Заметно раздосадованная девушка вяло коснулась губами лба графини и вышла из комнаты гораздо менее бойко, чем вошла.
* * *
Оставшись одна, графиня де Праз уже не сдерживала больше своей душевной тревоги, которая отразилась в ее мутных глазах. Несколько минут шагала она по комнате, сложив руки за спиной.
Царила тишина. Погруженная в свои горькие размышления, графиня машинально двигалась среди суровой обстановки своего кабинета, который служил этой деловой женщине чем-то вроде рабочей комнаты. Главным украшением его был внушительный несгораемый шкаф. Оригинальность этой комнаты заключалась в том, что все стенные ее украшения состояли из военных трофеев дикарей. Здесь были африканские щиты из кожи и древесной коры, копья, стрелы и ассегаи[1].
Графиня бросила на это варварское снаряжение задумчивый взгляд.

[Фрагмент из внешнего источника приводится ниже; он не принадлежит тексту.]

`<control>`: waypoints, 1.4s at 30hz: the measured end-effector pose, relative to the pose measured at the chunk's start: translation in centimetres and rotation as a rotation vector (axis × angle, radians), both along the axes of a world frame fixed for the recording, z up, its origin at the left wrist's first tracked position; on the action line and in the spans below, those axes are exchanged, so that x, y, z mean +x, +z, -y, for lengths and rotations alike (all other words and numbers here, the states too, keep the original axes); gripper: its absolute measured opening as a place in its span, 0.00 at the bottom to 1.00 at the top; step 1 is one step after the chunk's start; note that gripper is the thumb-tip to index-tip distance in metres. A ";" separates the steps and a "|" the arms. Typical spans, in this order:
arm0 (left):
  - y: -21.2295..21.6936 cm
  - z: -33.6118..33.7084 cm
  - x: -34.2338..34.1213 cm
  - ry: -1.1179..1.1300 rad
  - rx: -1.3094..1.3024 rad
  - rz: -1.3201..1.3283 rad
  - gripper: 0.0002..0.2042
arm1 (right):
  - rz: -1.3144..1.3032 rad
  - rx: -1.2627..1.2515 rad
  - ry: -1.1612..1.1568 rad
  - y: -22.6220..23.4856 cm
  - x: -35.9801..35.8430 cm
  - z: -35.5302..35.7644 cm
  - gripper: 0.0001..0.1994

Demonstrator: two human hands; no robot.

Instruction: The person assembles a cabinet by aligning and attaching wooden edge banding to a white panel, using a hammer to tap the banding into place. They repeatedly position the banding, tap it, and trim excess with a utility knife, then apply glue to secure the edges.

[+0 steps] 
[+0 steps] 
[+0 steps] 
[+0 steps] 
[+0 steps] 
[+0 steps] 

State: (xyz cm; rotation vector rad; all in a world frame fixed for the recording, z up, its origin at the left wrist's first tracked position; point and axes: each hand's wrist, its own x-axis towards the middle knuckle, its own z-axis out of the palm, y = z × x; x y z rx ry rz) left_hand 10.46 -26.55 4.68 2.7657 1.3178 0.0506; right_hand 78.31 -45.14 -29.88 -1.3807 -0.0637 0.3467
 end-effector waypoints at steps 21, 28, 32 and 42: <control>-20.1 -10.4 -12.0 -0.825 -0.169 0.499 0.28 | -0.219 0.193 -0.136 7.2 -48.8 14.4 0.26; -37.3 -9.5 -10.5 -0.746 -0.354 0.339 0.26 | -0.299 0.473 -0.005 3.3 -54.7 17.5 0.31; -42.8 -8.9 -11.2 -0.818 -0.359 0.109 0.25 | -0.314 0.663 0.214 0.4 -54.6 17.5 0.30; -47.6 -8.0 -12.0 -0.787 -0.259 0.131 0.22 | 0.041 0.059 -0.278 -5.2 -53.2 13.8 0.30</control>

Какие-то неприятные воспоминания заставили ее нахмуриться. Внезапно остановившись посреди комнаты, она сначала безнадежно махнула рукой, а потом, видимо, на что-то решилась.
— Посмотрим! — прошептала она.
Нажав кнопку, на которой было обозначено «граф», она сняла трубку.
— Алло! Лионель!..
Мадам де Праз говорила тихо, стараясь заглушить свой голос и прикрывая рукой отверстие трубки.
— Лионель!
Ей, наконец, ответили каким-то нечленораздельным ворчанием.
— Алло! Лионель…
— А? Что? Мама?
— Ты еще спишь?
— Вернее, еще не проснулся.
— Поздно вернулся?
— Не знаю, когда…
— Хорошо. Подожди меня.
Мадам де Праз осторожно отворила дверь, на цыпочках прошла через вестибюль и тихонько поднялась на верхний этаж.
* * *
Беспорядок в комнате сына свидетельствовал о его буйном возвращении. Фрак валялся на полу, цилиндр был напялен на часы, помятый белый жилет покоился на стуле в соседстве с лакированными ботинками, повсюду были разбросаны предметы, уличающие ночного гуляку.